Although he’s running in second place in early polling of the GOP primary field, he’s trailing Trump by wide margins. A recent survey from Emerson College showed Trump leading DeSantis by 42 points in Iowa, which holds the first nominating contest of the Republican primary campaign. In New Hampshire, an April poll from the University of New Hampshire found DeSantis trailing by 20 points.

Keith Naughton, a veteran Republican strategist, said Trump’s relentless campaign against DeSantis left the governor with little choice but to hit back.

“He doesn’t have much of a choice. Trump is forcing the issue. The worst thing that DeSantis could do is turn into a punching bag,” Naughton said.

“The fact is that Trump is vulnerable on a ton of issues,” he added. “He’s vulnerable on getting results, he’s vulnerable on being a loser, he’s vulnerable on deficit spending, he’s vulnerable on COVID. He’s got a lot of problems there.”

Yet Naughton also noted there’s a risk that comes with attacking Trump too directly, especially in front of the conservative voters who will determine the GOP’s 2024 nominee. 

“When you’re talking to the voters, when you’re talking to a conservative crowd, you want to talk about yourself and talk about the common area, and then get more pointed about Trump in the press,” he said. “There’s still a positive feeling around Trump, so I think standing up and bashing the guy from the get-go is a bad move.
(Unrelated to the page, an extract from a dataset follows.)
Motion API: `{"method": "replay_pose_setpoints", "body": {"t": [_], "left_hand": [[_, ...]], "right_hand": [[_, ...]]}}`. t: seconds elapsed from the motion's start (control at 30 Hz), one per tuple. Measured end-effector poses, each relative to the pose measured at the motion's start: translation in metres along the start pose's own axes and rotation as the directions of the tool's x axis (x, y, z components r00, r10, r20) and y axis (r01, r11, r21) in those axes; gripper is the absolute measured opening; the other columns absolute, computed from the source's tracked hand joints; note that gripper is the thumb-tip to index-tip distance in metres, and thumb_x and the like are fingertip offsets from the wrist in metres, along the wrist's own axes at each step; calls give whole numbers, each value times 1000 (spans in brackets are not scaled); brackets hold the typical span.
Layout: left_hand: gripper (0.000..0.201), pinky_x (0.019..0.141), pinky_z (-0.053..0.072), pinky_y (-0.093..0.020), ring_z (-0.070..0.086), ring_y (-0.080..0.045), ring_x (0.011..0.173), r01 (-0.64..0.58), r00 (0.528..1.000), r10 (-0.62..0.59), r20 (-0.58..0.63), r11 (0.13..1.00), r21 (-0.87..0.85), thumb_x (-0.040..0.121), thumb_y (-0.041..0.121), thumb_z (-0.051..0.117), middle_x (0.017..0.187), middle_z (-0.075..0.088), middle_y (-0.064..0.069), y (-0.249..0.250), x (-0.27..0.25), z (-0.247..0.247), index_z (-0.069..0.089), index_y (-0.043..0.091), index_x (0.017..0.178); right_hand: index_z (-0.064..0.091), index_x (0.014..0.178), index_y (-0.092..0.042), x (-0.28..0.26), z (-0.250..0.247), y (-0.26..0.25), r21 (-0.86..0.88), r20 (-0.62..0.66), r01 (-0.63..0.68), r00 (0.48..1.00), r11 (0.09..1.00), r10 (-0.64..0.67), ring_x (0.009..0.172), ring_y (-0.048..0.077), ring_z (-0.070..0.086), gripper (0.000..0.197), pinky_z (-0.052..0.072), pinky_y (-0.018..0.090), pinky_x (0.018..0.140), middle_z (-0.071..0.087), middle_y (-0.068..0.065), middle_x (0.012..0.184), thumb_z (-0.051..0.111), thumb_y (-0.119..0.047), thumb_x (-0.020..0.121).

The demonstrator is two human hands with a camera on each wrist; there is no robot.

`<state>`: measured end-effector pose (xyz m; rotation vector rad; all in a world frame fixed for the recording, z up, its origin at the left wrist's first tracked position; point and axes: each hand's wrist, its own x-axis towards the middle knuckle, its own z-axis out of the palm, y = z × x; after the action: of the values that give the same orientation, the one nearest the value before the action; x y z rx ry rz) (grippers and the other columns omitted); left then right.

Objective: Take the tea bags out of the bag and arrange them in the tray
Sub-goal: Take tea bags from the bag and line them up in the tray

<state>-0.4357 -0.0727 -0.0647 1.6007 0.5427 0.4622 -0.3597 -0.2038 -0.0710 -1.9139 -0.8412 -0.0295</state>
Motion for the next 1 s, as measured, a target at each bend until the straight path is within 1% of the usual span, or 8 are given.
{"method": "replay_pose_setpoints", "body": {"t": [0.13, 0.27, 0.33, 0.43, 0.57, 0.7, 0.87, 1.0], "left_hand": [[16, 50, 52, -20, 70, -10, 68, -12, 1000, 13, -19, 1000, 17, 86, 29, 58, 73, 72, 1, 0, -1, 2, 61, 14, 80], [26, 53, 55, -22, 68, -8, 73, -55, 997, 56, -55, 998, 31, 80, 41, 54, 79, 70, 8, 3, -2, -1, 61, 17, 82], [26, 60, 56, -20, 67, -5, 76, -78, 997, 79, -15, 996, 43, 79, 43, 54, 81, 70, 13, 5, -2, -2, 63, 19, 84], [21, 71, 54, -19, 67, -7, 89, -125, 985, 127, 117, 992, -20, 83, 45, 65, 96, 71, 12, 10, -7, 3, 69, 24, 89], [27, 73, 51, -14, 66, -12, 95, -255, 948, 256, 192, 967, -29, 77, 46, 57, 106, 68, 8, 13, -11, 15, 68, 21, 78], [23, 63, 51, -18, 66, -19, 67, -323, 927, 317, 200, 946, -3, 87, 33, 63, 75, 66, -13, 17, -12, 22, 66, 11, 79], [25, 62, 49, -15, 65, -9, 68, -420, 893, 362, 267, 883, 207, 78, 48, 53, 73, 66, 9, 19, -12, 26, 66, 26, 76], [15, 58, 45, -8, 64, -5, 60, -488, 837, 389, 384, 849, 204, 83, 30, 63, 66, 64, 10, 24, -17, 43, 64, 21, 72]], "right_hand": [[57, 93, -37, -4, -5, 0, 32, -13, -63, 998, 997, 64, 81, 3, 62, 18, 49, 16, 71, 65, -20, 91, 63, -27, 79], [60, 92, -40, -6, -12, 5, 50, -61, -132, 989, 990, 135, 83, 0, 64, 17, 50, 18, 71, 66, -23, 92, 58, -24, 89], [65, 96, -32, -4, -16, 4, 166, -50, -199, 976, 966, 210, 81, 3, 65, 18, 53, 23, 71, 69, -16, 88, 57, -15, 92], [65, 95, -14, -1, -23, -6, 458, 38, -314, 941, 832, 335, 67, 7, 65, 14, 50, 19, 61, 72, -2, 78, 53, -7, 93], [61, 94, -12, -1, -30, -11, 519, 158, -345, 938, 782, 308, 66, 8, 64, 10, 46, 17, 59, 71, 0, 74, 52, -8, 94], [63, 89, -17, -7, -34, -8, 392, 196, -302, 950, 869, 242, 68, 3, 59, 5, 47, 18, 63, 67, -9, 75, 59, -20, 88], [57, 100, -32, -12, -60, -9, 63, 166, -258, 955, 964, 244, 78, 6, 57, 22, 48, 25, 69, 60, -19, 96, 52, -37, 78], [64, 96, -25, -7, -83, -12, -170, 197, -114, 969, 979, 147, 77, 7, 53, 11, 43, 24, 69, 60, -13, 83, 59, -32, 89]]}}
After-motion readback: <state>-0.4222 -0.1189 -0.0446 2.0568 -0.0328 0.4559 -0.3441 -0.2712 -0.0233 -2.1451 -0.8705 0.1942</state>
There’s still plenty of time for that.”

Ford O’Connell, another Republican strategist, said the biggest question facing DeSantis as he looks to take down Trump is what kind of attacks will actually work, noting that many Republican voters still see the former president as the party’s thought leader on their most pressing issues.

What DeSantis is doing now, he said, is “message testing.”

“This is the DeSantis campaign throwing everything on the wall to see what makes inroads, to see what can make up a sizable primary gap,” O’Connell said. “I think what they’re looking for is an issue that really resonates with Republican primary voters.”